Each line with the word "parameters" must appear in the answer, copied from the records.

Exercise materials:
_____

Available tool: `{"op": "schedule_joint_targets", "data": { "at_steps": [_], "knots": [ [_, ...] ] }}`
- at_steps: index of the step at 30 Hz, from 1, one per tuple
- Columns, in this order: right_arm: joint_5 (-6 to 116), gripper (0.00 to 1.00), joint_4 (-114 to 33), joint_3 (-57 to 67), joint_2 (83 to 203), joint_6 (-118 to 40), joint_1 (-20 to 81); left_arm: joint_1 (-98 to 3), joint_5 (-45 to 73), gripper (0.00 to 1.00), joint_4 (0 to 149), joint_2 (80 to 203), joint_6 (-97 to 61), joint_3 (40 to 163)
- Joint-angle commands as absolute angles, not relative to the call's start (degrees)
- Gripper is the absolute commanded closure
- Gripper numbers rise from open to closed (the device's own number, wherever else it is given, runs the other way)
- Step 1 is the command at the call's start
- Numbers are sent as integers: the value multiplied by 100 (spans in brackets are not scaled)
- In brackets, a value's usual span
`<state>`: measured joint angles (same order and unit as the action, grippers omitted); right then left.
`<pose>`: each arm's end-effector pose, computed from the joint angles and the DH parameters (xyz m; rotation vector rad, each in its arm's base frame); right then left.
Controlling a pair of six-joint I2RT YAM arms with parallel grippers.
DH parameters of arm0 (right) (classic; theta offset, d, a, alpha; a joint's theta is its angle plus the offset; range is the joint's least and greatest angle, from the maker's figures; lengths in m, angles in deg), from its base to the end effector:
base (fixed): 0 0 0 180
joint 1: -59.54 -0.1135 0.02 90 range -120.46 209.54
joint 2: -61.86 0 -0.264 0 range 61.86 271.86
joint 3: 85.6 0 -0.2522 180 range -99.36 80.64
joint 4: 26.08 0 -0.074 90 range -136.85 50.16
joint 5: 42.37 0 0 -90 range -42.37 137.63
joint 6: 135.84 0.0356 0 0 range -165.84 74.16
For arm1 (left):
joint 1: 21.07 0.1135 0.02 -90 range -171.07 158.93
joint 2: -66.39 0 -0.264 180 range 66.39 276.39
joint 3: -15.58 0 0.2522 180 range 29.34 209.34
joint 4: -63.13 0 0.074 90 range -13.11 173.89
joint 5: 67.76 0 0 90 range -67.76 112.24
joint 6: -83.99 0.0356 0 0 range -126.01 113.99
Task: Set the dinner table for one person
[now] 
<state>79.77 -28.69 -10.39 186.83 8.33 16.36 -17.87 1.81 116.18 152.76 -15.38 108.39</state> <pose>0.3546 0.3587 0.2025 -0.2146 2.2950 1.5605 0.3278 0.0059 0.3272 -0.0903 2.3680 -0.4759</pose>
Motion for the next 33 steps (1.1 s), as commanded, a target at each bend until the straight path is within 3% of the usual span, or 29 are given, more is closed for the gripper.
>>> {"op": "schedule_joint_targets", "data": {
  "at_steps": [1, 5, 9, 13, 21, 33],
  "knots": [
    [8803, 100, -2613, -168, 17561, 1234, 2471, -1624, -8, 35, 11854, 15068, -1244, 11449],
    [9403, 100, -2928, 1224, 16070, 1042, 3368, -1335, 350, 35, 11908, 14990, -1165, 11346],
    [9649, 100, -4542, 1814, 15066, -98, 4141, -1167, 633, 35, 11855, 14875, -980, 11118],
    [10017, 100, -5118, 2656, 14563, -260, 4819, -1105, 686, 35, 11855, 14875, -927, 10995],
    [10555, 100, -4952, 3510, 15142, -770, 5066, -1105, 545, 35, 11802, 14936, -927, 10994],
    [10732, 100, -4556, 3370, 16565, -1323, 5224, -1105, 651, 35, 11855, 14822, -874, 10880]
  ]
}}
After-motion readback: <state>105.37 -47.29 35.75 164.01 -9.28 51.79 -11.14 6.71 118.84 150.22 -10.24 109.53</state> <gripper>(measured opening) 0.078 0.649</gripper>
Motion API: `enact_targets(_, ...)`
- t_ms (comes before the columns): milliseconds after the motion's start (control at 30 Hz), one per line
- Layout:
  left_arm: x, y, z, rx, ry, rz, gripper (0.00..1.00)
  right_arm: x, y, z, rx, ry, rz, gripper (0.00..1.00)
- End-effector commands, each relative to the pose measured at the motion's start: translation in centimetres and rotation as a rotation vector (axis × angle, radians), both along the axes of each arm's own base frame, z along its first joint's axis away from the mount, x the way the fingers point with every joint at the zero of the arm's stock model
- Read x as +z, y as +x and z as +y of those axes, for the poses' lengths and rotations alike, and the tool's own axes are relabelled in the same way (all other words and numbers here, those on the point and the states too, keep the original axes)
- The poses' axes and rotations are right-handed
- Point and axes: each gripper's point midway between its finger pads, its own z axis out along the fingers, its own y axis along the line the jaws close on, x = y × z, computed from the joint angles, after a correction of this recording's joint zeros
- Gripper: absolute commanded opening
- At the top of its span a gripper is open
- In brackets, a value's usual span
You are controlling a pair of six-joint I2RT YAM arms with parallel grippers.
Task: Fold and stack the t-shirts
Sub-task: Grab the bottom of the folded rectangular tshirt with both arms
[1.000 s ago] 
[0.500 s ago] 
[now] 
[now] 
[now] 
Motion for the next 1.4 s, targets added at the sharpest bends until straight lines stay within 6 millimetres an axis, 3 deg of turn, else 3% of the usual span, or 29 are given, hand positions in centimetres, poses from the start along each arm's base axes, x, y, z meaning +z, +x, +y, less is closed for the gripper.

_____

Completed task:
`<pose>`: each arm's end-effector pose, computed from the joint angles and the DH parameters (xyz m; rotation vector rad, each in its arm's base frame); right then left.
DH parameters of arm0 (right) (classic; theta offset, d, a, alpha; a joint's theta is its angle plus the offset; range is the joint's least and greatest angle, from the maker's figures; lengths in m, angles in deg), from its base to the end effector:

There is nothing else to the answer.